**HOW TO COMPLETE THIS TASK:** Go to the line holding "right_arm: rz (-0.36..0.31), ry" in the entries below and write out exactly every line down to and including the line holding "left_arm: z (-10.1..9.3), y".

**INPUT RECORDS:**
☆ ☆ ☆ ☆ ☆
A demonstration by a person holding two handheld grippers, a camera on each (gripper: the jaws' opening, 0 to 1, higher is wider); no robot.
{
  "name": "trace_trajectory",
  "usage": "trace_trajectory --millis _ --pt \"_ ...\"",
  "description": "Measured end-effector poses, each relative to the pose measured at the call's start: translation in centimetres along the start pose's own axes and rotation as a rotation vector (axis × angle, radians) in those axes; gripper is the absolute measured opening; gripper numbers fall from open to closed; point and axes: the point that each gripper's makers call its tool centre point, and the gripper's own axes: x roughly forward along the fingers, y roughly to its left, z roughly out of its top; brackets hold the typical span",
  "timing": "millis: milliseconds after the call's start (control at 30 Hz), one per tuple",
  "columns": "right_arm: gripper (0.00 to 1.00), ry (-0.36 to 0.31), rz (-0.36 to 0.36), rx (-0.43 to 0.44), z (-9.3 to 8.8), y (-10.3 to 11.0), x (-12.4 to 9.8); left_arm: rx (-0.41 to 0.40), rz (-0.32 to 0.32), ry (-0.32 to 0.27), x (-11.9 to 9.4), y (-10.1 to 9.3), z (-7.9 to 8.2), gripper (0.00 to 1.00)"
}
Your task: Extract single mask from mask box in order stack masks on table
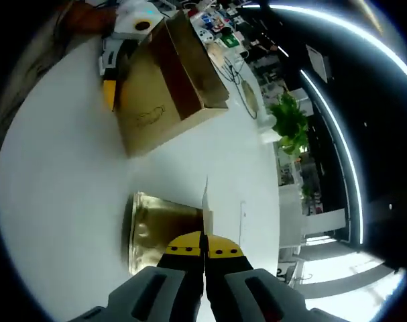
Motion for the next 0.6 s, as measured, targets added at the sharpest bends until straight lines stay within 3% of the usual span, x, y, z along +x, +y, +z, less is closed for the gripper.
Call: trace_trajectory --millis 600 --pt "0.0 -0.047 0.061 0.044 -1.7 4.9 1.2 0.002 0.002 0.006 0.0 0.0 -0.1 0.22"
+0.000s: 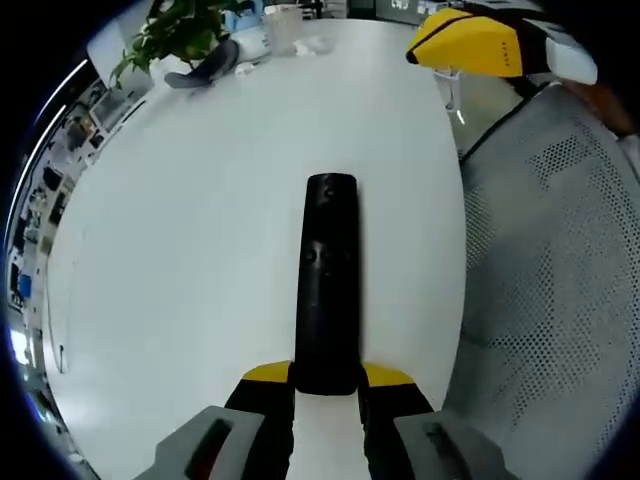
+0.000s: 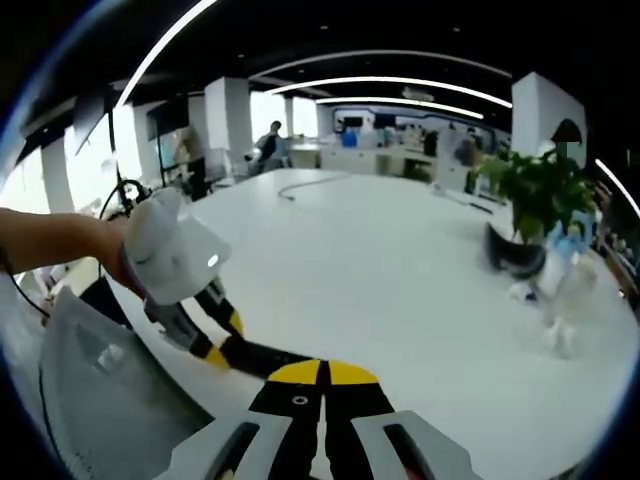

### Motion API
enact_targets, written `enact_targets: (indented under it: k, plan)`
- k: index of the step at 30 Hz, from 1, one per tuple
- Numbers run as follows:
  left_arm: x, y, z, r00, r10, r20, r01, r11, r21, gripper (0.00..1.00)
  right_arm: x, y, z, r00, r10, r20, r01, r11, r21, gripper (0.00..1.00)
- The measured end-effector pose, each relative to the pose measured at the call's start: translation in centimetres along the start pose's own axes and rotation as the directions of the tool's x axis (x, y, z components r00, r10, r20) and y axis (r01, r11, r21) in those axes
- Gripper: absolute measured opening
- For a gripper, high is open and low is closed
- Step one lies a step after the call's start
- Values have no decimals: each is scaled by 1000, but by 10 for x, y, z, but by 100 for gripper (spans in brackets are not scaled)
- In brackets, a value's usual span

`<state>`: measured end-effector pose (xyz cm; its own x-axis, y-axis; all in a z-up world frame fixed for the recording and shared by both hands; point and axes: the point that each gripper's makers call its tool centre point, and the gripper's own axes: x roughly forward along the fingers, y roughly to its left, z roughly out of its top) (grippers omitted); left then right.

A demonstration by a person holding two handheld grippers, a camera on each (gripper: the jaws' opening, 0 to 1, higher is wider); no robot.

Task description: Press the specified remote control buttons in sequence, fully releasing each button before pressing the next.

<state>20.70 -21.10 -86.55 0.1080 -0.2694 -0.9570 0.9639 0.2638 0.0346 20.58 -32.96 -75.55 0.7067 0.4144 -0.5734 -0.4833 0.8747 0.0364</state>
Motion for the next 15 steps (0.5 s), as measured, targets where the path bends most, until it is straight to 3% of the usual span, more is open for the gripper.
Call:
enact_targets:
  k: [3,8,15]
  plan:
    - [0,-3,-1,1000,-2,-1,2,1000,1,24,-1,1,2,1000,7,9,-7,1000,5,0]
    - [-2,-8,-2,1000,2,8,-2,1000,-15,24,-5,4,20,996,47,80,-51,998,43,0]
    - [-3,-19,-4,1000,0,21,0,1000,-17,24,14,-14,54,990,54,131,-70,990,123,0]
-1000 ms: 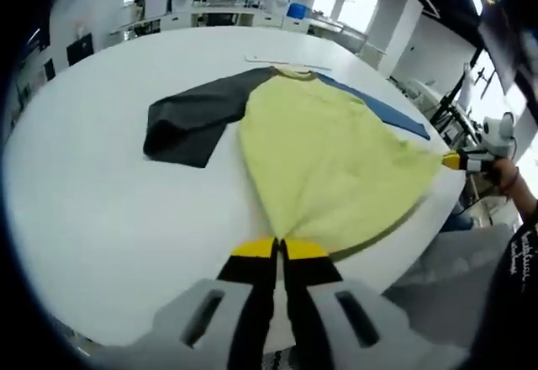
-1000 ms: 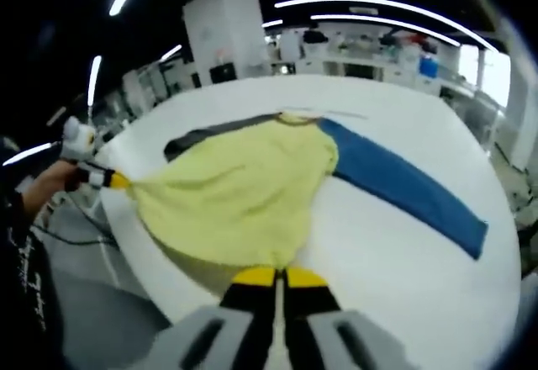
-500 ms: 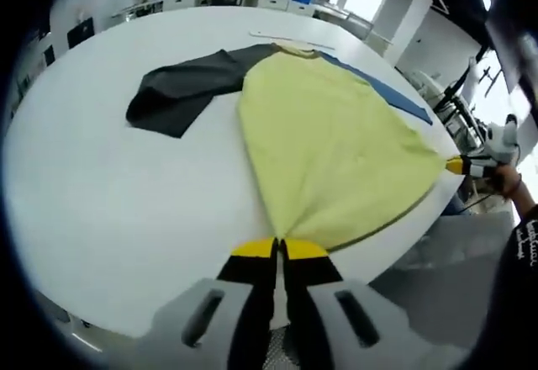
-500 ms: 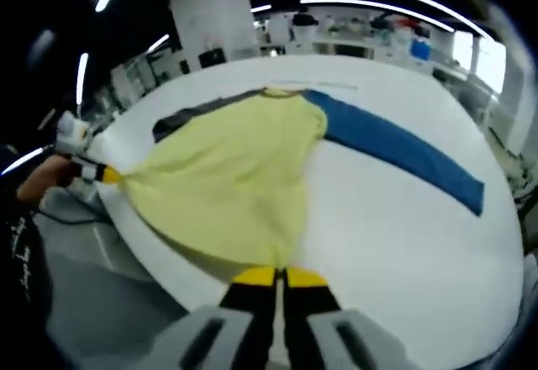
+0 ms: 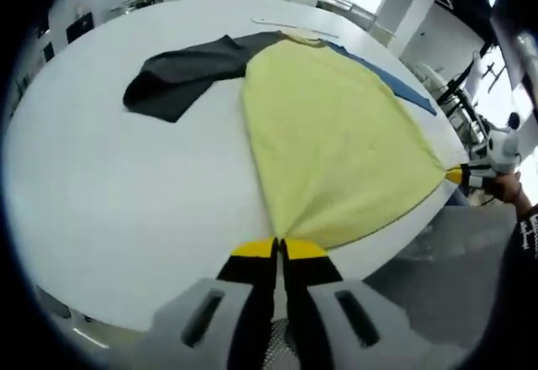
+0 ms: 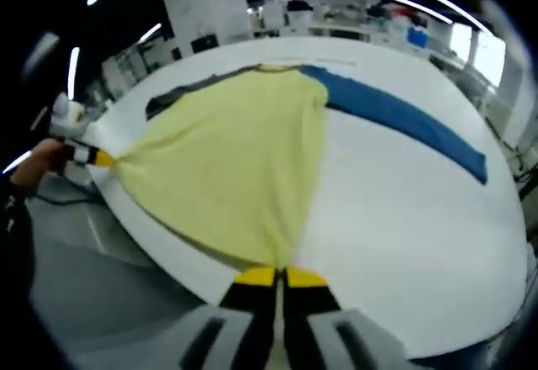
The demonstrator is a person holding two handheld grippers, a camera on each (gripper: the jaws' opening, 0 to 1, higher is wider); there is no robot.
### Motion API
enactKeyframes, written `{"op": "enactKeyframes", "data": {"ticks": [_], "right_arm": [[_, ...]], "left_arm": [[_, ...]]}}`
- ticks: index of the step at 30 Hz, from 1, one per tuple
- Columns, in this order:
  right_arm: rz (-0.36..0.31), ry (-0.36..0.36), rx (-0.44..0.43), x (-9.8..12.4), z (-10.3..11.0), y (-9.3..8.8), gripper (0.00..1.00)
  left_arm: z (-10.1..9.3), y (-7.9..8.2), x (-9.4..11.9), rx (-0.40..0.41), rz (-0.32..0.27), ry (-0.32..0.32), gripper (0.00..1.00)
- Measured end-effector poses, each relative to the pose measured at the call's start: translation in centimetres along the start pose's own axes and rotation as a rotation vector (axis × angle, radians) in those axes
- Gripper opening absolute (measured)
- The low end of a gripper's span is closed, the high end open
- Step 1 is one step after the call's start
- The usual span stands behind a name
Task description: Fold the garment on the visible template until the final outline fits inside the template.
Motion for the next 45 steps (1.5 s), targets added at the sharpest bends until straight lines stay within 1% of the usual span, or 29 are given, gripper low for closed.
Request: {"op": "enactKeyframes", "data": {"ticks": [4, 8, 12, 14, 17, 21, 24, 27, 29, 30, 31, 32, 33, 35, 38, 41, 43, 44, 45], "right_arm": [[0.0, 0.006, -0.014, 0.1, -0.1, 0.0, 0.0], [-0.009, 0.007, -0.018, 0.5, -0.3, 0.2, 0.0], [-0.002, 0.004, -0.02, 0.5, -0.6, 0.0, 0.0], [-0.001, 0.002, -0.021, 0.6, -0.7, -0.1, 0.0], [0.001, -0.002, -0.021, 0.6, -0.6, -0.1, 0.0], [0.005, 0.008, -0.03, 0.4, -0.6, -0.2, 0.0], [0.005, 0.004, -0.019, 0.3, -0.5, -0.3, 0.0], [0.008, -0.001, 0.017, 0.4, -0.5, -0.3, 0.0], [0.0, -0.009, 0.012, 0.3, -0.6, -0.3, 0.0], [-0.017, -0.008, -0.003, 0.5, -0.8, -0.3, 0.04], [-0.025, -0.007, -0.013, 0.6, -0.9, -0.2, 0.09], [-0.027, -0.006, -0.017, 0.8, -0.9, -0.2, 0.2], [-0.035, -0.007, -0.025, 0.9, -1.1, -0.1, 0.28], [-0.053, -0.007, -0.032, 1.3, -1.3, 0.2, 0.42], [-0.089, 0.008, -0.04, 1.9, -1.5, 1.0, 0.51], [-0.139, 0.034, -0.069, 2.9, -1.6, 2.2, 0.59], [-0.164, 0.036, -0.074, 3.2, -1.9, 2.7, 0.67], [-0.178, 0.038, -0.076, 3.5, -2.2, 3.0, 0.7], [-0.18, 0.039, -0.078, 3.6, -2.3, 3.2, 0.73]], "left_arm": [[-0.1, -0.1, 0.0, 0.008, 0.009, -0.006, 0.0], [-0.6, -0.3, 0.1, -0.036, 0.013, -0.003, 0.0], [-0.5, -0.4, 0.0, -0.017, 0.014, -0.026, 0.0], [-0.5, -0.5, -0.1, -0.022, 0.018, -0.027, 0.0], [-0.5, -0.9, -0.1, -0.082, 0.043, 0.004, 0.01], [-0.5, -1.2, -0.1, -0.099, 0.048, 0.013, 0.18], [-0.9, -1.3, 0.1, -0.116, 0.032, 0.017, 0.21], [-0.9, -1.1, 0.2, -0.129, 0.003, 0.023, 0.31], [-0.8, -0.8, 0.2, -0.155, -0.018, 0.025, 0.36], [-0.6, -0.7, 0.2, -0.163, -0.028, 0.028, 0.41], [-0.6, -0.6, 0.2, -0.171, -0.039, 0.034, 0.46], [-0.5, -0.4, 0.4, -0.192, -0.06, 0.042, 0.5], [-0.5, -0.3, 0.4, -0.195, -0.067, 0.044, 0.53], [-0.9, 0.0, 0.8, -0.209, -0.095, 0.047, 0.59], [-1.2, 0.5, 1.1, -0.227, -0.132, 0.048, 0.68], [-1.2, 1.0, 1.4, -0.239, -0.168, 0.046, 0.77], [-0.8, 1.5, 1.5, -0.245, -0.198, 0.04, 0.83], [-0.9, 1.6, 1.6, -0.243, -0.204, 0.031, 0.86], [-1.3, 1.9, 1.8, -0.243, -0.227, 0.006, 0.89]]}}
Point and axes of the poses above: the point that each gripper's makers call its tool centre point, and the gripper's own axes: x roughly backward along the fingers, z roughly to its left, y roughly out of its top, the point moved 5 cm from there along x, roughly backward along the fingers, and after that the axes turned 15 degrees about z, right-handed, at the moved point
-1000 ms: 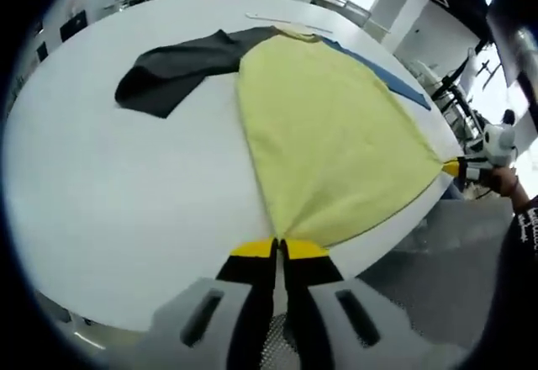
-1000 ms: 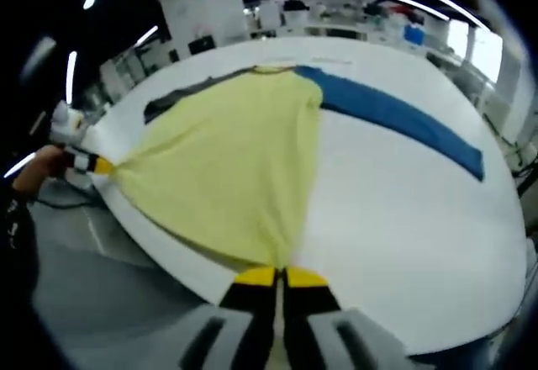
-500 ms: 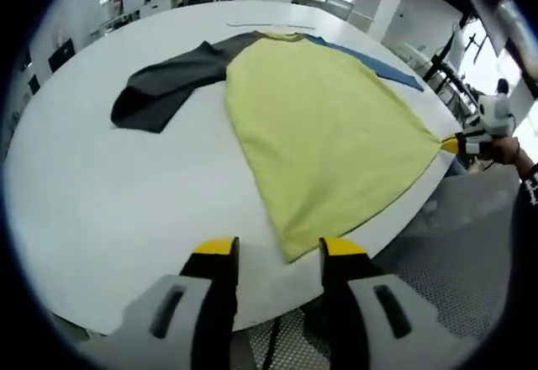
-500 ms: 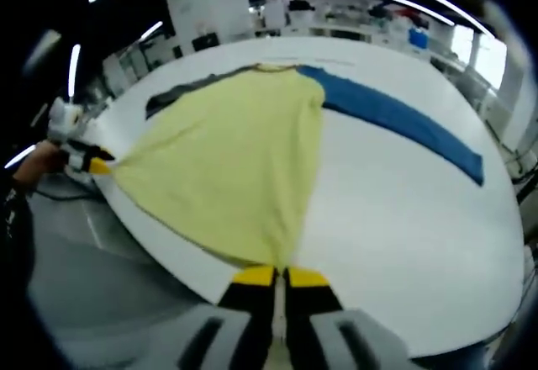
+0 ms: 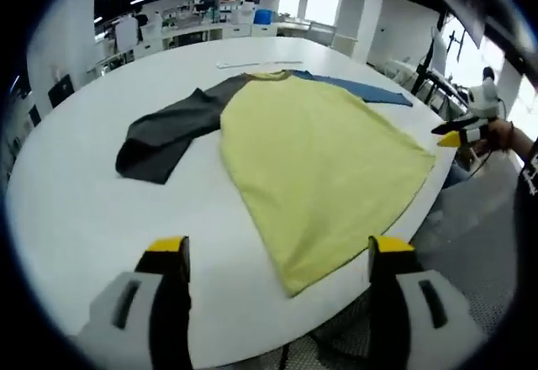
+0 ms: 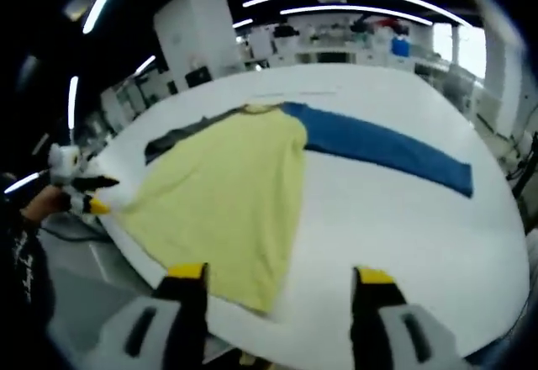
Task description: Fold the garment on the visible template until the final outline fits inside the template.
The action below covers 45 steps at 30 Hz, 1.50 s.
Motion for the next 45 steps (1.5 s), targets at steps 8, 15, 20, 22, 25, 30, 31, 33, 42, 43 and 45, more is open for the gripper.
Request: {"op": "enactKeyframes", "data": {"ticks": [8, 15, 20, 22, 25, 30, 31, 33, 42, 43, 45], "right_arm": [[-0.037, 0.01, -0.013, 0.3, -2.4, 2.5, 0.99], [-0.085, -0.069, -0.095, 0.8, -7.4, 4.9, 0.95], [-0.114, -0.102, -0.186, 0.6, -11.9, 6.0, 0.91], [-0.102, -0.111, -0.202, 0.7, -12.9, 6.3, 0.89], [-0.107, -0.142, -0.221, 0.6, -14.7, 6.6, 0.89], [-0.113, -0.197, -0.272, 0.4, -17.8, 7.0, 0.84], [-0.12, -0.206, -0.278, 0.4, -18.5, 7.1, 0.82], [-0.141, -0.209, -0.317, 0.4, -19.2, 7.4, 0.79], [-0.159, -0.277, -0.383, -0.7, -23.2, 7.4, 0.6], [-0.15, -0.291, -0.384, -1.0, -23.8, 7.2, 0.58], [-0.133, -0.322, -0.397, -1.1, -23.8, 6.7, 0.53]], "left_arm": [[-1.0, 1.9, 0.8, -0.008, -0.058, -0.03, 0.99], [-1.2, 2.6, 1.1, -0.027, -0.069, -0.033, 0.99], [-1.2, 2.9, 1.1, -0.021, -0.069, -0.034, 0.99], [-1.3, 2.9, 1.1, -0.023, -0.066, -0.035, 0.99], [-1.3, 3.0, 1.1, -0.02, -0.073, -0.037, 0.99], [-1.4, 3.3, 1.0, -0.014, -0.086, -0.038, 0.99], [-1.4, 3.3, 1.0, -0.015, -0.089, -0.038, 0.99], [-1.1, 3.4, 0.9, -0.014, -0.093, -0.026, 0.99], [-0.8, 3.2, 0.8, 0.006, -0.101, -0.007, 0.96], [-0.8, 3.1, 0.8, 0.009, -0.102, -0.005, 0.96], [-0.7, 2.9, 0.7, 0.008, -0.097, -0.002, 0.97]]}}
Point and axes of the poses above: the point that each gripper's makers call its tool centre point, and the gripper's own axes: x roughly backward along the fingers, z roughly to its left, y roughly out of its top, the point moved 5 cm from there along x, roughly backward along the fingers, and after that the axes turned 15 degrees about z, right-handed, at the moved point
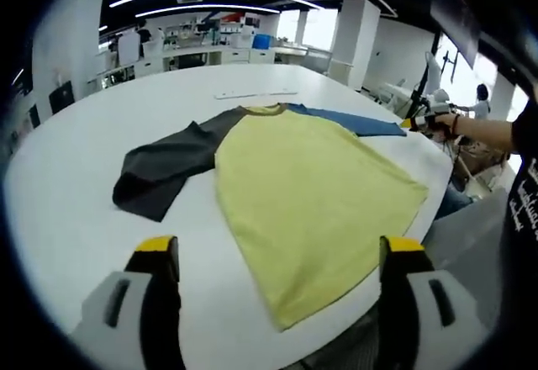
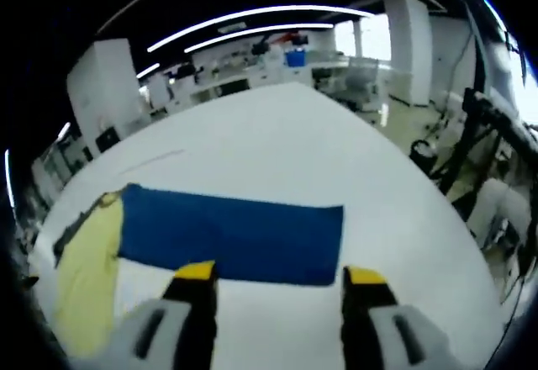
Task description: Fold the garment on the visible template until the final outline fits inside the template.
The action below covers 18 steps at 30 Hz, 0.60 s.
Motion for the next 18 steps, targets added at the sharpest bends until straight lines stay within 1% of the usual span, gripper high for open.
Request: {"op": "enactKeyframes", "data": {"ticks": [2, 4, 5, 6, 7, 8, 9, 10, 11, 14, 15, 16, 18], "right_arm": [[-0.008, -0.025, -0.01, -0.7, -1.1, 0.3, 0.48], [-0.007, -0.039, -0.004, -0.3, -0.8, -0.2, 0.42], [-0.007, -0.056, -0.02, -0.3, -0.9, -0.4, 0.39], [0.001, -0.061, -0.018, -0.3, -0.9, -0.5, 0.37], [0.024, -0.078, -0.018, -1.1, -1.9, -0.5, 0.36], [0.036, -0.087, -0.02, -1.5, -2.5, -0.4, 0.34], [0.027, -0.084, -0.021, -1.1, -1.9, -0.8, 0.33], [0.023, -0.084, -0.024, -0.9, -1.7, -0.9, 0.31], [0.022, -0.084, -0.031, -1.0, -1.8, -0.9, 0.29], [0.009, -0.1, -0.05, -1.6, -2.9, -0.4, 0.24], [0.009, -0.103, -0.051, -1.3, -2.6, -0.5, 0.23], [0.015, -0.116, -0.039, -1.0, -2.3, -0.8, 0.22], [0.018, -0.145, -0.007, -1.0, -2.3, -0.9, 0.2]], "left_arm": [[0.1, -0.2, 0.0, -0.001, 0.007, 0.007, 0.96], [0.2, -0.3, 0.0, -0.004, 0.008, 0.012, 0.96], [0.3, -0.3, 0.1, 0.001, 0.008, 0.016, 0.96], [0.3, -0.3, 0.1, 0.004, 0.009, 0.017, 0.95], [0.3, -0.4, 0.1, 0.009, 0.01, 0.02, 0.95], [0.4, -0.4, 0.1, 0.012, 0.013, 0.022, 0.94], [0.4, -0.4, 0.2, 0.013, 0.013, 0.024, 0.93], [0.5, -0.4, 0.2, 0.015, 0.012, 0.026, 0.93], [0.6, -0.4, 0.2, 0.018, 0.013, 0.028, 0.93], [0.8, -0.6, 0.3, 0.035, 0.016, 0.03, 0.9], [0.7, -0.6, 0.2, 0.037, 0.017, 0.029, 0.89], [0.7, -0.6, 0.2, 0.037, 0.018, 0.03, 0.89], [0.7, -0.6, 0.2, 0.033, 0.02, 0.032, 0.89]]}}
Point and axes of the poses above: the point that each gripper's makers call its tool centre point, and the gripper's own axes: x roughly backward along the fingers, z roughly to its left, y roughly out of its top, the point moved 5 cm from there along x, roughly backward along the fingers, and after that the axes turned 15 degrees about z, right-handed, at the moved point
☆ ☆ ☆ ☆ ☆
**EXPECTED OUTPUT:**
  right_arm: rz (-0.36..0.31), ry (-0.36..0.36), rx (-0.44..0.43), x (-9.8..12.4), z (-10.3..11.0), y (-9.3..8.8), gripper (0.00..1.00)
  left_arm: z (-10.1..9.3), y (-7.9..8.2), x (-9.4..11.9), rx (-0.40..0.41), rz (-0.32..0.27), ry (-0.32..0.32), gripper (0.00..1.00)

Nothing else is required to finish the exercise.